The head of Britain’s armed forces has said the conflict in Ukraine has emphasised the need for the UK to equip itself with more drones, and he said he hoped to have up to 10,000 by 2030.
Speaking at the second day of the London Defence Conference at King’s College London (KCL), on Wednesday, Admiral Sir Tony Radakin, chief of the defence staff, said drones were now “ubiquitous” in modern warfare.
He said the lessons of the Ukraine conflict would have an impact on the UK and there needed to be an “open conversation” about what that meant for the structure of the British armed forces.
Radakin, in conversation with KCL’s Prof. John Grearson, said: “We’re trying to challenge ourselves around the need for more drones, and be honest about what that might mean to some of the existing force structures.
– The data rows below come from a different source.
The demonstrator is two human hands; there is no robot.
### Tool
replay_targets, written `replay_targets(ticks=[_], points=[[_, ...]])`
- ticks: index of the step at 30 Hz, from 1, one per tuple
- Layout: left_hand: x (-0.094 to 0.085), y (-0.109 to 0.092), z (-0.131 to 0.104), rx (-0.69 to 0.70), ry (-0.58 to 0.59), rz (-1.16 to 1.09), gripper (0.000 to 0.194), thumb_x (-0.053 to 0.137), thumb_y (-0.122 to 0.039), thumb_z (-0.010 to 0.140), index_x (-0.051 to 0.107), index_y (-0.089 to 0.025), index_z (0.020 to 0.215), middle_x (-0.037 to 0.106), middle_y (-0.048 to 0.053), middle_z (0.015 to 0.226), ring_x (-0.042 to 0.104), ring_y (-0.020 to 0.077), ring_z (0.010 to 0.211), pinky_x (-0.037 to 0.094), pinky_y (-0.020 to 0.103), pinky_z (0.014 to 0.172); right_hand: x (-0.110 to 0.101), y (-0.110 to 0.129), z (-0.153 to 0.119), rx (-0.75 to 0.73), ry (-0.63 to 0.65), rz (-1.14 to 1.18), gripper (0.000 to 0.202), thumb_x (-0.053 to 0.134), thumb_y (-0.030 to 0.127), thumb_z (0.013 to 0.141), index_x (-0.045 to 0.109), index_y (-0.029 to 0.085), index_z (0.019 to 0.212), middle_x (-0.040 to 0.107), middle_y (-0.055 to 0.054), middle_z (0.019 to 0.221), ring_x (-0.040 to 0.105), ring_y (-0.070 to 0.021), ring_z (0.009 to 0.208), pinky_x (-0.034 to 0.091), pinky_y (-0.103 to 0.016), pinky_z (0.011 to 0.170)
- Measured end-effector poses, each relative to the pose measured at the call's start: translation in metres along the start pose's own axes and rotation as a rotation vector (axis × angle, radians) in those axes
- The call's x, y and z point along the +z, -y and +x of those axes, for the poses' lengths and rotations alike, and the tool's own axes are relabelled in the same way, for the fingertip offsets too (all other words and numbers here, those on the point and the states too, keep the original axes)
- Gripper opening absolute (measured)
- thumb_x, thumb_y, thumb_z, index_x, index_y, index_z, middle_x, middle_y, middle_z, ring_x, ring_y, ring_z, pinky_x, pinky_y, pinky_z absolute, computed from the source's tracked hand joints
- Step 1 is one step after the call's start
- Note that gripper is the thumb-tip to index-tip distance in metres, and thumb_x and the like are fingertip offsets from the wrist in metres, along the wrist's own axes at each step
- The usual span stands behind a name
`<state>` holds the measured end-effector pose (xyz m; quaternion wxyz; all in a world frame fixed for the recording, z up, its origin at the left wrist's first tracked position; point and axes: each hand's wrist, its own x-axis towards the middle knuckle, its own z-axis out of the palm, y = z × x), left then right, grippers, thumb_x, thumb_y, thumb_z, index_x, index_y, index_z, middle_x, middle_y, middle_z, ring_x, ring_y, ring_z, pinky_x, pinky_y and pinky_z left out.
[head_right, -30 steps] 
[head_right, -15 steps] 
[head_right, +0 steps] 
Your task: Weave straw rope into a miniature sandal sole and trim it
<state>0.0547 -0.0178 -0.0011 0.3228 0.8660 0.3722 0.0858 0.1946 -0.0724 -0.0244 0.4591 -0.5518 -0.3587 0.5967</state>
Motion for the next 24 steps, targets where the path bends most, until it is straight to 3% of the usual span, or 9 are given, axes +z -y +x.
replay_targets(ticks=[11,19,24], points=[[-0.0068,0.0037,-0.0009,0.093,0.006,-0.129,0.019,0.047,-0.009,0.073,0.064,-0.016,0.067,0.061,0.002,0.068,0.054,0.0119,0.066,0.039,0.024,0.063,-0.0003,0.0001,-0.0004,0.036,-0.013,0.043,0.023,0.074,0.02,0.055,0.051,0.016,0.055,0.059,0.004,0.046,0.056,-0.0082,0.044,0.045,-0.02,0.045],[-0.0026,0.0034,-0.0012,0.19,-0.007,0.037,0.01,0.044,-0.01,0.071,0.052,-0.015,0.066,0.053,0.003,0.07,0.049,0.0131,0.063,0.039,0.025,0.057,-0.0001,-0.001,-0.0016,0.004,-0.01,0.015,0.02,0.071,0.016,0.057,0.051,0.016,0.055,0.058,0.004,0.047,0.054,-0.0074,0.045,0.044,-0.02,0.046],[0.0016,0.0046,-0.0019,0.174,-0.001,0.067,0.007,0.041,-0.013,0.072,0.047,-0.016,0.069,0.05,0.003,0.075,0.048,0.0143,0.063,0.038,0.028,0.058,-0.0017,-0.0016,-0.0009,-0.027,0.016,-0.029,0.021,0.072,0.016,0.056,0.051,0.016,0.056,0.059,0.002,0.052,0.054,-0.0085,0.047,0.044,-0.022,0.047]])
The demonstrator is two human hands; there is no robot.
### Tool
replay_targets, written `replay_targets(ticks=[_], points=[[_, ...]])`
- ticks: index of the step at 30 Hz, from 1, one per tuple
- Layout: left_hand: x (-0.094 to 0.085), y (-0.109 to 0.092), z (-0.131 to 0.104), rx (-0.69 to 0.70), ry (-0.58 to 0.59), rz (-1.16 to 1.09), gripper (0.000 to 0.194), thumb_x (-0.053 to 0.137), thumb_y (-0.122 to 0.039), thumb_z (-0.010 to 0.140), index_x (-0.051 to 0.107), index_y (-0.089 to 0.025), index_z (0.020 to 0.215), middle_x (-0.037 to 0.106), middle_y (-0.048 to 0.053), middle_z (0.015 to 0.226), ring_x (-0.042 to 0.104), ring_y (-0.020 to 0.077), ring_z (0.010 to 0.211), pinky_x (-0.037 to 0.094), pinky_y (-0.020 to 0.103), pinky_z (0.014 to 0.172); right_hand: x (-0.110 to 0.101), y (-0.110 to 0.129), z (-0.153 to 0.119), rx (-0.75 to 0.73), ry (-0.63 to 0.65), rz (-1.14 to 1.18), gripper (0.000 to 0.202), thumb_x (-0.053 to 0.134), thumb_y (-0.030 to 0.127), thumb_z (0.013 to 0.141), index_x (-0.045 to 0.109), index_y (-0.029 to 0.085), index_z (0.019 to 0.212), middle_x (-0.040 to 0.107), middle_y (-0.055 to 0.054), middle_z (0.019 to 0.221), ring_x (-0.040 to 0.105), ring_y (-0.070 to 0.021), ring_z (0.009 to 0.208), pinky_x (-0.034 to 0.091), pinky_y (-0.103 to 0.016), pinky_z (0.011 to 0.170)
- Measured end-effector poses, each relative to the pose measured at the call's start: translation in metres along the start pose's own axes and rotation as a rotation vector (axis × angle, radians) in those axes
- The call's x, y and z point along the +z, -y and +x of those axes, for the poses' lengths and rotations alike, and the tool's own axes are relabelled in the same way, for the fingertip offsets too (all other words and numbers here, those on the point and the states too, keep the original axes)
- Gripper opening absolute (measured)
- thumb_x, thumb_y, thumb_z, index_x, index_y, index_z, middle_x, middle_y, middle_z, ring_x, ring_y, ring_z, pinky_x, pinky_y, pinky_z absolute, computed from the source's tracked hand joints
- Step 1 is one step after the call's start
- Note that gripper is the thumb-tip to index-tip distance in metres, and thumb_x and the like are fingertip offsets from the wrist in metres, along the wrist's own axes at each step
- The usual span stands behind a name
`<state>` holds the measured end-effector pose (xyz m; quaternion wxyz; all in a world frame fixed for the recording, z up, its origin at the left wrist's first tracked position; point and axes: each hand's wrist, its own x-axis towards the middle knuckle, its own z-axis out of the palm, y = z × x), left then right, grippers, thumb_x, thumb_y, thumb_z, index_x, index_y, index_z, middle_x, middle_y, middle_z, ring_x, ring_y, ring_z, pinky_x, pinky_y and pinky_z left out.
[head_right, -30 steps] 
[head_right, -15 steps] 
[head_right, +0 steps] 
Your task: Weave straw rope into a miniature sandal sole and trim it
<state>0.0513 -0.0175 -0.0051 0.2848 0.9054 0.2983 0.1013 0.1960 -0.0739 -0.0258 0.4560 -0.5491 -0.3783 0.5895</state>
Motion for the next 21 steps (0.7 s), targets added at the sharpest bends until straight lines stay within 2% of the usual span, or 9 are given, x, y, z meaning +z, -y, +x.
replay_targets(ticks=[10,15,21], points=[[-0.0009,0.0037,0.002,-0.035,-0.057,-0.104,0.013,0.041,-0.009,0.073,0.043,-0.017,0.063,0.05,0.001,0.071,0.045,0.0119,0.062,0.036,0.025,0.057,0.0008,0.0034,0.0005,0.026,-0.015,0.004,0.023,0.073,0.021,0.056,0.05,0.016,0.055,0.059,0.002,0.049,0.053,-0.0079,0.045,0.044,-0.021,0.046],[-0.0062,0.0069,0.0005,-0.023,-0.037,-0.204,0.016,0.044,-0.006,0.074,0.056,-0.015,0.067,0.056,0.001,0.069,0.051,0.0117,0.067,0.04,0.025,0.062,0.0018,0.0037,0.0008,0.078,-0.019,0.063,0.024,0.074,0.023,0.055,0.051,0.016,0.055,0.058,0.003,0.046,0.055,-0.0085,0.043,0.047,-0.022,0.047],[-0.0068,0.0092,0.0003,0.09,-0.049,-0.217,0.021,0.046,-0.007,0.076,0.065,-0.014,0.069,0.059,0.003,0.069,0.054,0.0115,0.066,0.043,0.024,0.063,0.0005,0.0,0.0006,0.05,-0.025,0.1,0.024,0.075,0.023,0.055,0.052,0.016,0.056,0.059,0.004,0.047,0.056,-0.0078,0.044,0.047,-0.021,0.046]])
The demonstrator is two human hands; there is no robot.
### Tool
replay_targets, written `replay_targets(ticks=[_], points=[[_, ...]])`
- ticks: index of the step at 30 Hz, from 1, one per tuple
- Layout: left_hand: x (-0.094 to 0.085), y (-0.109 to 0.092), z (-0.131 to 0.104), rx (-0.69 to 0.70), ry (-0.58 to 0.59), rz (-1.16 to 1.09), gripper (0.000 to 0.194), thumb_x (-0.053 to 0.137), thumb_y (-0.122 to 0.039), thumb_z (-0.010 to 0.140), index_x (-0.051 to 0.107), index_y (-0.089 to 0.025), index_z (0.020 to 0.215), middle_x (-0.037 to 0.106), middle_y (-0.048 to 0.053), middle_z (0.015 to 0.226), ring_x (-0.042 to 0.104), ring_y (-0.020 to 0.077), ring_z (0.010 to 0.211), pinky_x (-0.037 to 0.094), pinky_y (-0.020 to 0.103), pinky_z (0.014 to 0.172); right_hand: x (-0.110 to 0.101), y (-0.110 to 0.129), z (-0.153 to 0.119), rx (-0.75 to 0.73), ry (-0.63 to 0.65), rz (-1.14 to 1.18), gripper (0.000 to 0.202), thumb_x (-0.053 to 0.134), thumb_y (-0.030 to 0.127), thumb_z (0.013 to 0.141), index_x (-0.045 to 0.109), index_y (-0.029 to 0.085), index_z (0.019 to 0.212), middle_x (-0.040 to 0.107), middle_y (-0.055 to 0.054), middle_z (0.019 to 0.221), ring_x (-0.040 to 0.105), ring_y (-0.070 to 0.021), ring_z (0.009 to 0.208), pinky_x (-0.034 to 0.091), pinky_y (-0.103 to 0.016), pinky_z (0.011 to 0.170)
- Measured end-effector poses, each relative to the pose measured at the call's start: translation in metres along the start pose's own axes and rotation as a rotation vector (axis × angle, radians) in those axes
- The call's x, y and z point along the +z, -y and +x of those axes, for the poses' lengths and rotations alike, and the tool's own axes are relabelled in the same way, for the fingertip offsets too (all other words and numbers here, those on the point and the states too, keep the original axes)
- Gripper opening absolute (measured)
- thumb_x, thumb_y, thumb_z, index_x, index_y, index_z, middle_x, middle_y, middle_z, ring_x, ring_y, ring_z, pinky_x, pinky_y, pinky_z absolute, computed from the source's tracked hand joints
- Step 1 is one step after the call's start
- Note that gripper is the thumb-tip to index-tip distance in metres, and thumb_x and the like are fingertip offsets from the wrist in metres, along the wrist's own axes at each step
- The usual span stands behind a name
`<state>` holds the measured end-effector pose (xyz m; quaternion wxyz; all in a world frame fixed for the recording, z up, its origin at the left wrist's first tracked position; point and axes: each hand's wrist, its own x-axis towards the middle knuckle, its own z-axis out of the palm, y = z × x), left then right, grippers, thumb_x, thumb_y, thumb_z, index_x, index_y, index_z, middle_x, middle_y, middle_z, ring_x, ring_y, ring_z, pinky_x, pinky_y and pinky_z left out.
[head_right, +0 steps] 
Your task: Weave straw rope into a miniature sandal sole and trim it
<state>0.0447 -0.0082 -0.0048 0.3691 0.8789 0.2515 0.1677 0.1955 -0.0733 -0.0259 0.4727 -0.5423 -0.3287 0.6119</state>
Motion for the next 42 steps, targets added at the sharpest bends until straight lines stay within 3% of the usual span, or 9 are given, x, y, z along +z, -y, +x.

What does it mean in the future?”
He said: “We talk about a 500-ship navy, where it won’t be 500 ships, but it might be 400 drones, a 1,000-aircraft air Force but it might be eight 800 drones, the equivalent of a couple of hundred thousand people in the army, but with that level of lethality and that level of firepower.”
10,000 Drones a ‘Relatively Small’ Number
Radakin said: “So 10,000 by 2030, at one level it’s gosh, that’s a big number. It’s not. These are relatively small numbers between now and the end of the decade. And that’s what we need to get into.”Radakin also referred to the strategic “tilt to the Indo-Pacific” but said Britain remained focused on the “Euro-Atlantic” theatre.
He listed all the places where the British armed forces were deployed or had training bases, east of Suez—Bahrain, Duqm (Oman), Kenya, Diego Garcia, Singapore, Brunei, and—following the signing of the Hiroshima Accord—Japan, but he denied the “tilt” to the Indo-Pacific had gone too far.
But Radakin said he had recently had an upbeat chat with the army’s head, Gen. Sir Patrick Sanders.
Radakin said: “He’s got a slightly smaller army, but he’s doing a lot more, and that’s what we should be looking at, the actual lethality deployability.”
He said the important thing for Britain was getting its ships, aircraft, troops, and cyber defence working together against the threats which exist in the 2020s.
Asked about the growing threat posed by the CCP regime in Beijing, Radakin said he was pleased to hear some of the “geopolitical messaging” that western leaders had been using recently.
Sunak: Ukraine Stands ‘Every Chance of Success’
On the first day of the conference, Prime Minister Rishi Sunak said Ukraine stood “every chance of success” against the Russian army if it chose to launch an offensive.Sunak—who had just returned from Japan—said the image of Ukraine’s President Volodymyr Zelenskyy standing shoulder to shoulder with the G-7 leaders “sent a pretty strong message” to the Kremlin.
Sunak said: “What Ukraine has been doing for the past year is a counter-offensive. Many people thought that would not be possible. We should take a moment to pay tribute to that. Ukraine has held their ground through a hard winter and is rebuilding.”
Speaking of a possible Ukrainian offensive, Sunak said: “They have every chance of success because we worked hard with them to develop a plan that we think can make a difference and we led the charge on making sure they have the resources and capabilities to deliver that plan. We’ve played a leading role, we should be proud of that.”
Shadow defence secretary John Healey, speaking at the same conference, said Labour would carry out a defence spending review within 12 months of coming into office and he said they would, “spend what’s required on defence.”
Healey also emphasised a Labour government would support the Ukrainians in their war against Russian aggression.
He also said there was a need for a long-term commitment to Kyiv and said that would “signal to Putin that things will get worse and not better in the long run.”